Wat ik veel erger vind, is dat ook al het goede dat wél op het internet te vinden is, net zo vluchtig is als de memes en de hypes waar het medium groot mee is geworden. Je kan nog zulke doorwrochte artikelen produceren, op een goede dag gaat de stekker eruit en dan is het weg. En dan zijn er geen krantenpagina’s meer die je kan inlijsten, geen boeken die je in de kast kan zetten, geen tijdschriften met een mooi omslagartikel die je subtiel onder de aandacht van je bezoek brengt door ze strategisch op de leestafel te leggen… Ik denk eigenlijk dat ik nu even moet uitleggen wat een leestafel is: dat is een soort analoge Surface-computer die compatibel is met postbodes en bibliotheken. Waarvan, ook weer virtueel, akte.
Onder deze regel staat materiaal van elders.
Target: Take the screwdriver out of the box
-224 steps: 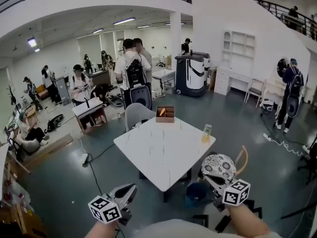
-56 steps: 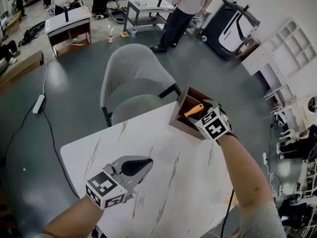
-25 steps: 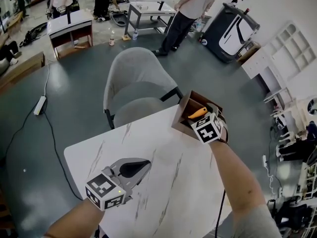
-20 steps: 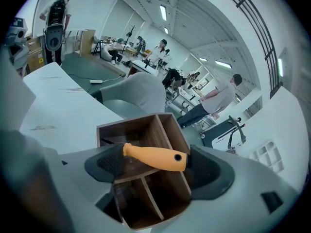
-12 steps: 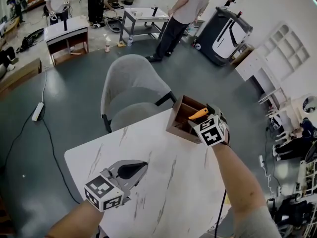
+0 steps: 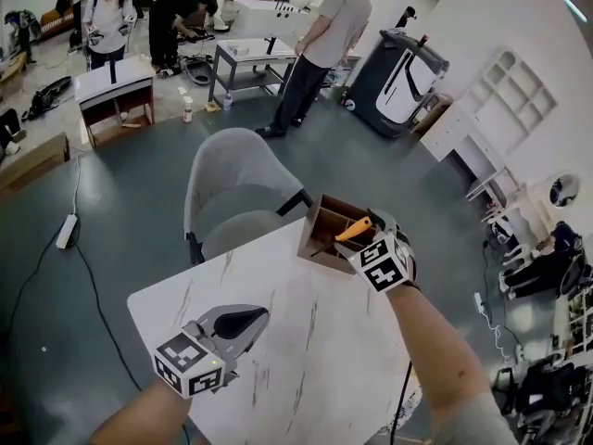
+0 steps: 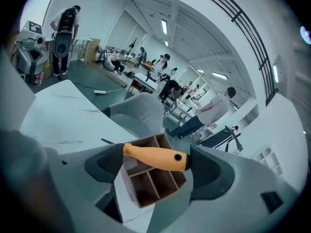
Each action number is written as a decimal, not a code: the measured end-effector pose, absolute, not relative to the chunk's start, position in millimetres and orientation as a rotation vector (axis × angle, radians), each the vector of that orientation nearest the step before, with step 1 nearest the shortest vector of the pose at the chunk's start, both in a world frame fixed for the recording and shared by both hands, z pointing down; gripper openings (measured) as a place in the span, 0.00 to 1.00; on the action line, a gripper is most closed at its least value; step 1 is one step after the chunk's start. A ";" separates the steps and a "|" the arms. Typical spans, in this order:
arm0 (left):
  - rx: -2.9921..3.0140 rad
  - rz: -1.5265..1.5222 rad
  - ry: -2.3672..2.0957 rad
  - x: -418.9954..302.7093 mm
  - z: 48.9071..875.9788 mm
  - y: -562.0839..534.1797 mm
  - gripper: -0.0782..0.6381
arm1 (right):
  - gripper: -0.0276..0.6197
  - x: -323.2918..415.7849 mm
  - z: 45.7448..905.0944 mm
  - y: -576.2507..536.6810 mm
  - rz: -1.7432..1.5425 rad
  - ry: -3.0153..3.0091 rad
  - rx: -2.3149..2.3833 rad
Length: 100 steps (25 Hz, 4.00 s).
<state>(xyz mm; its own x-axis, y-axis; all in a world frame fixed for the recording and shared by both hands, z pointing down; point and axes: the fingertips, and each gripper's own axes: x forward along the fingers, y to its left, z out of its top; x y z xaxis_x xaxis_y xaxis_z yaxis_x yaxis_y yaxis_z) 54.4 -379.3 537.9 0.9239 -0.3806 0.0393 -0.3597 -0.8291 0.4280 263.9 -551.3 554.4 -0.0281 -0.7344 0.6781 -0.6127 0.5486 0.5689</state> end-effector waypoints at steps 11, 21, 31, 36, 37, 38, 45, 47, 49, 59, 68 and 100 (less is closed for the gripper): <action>2.724 -0.110 -0.487 27.2 478.2 -368.1 0.11 | 0.65 260.2 454.6 -494.1 -0.196 -1.718 1.284; 2.776 -0.102 -0.512 19.4 426.5 -316.8 0.11 | 0.65 269.6 384.5 -407.1 -0.254 -1.747 1.380; 2.745 -0.077 -0.585 53.2 393.3 -202.9 0.11 | 0.65 310.0 349.0 -271.3 -0.315 -1.813 1.415; 2.761 -0.086 -0.608 75.4 374.3 -147.7 0.11 | 0.65 332.5 333.0 -207.9 -0.345 -1.848 1.425; 2.766 -0.083 -0.616 78.9 370.4 -137.9 0.11 | 0.65 335.4 329.5 -197.6 -0.351 -1.858 1.426; 2.770 -0.080 -0.624 81.9 367.1 -128.6 0.11 | 0.65 337.5 326.9 -187.8 -0.358 -1.868 1.423; 2.791 -0.078 -0.687 100.1 352.7 -79.0 0.11 | 0.65 341.7 323.2 -140.0 -0.407 -1.956 1.399; 2.797 -0.072 -0.703 106.0 348.1 -69.0 0.11 | 0.65 341.4 318.6 -132.1 -0.418 -1.992 1.397; 2.797 -0.066 -0.715 109.6 344.0 -61.2 0.11 | 0.65 340.2 312.3 -125.7 -0.431 -2.020 1.393; 2.802 -0.035 -0.754 117.5 327.9 -38.8 0.11 | 0.65 330.5 285.7 -100.8 -0.502 -2.117 1.374; 2.828 -0.050 -0.749 104.3 313.9 -37.6 0.11 | 0.65 311.1 277.1 -89.2 -0.520 -2.158 1.386; 2.917 -0.161 -0.588 -55.2 302.0 -98.7 0.11 | 0.65 173.0 246.0 -93.7 -0.493 -2.107 1.548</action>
Onlangs stond ik in de Florentijnse Santa Croce-kerk voor het grafmonument van Dante Alighieri, en ik werd overvallen door verdriet. ‘t Is niet dat het ding niet mooi is, hoor, al steekt het wat schrilletjes af tegen het spectaculaire graf van Michelangelo, een nisje verderop – het is dat een schrijver uit de eenentwintigste eeuw zo’n eerbetoon niet krijgen zal, en dat ik iemand kende die wel een gedenkteken verdiende.

Wij, de internetgeneratie, zullen onze eigen monumenten moeten maken. Ik ben naar het altaar gelopen en heb er een kaarsje aangestoken, ter nagedachtenis aan Tweakers.net-eindredacteur Yoeri Lauwers, die op 8 juli 2008 overleed en die in mijn leven een veel grotere rol heeft gespeeld dan Dante en Diego en Danziger bij elkaar. Ik ben niet religieus, maar  af en toe stap ik even de koelte van een kerkje binnen en dan denk ik een minuutje aan Yoeri, en brand ik een kaarsje. Daar vroeg hij ooit om, en ik herhaal die vraag nu tegenover jou, lezer.  Ik hoop dat, verspreid over de planeet, kleine vlammetjes de gedachte aan hem levend houden; telkens als er eentje dooft, flakkert er ergens anders weer een lichtje op, of misschien wel twee. En dan ís het maar een tijdelijk monumentje, zo vluchtig als het medium waar Yoeri met hart en ziel aan heeft gewerkt: de herinnering is er. En die neemt niemand ons af.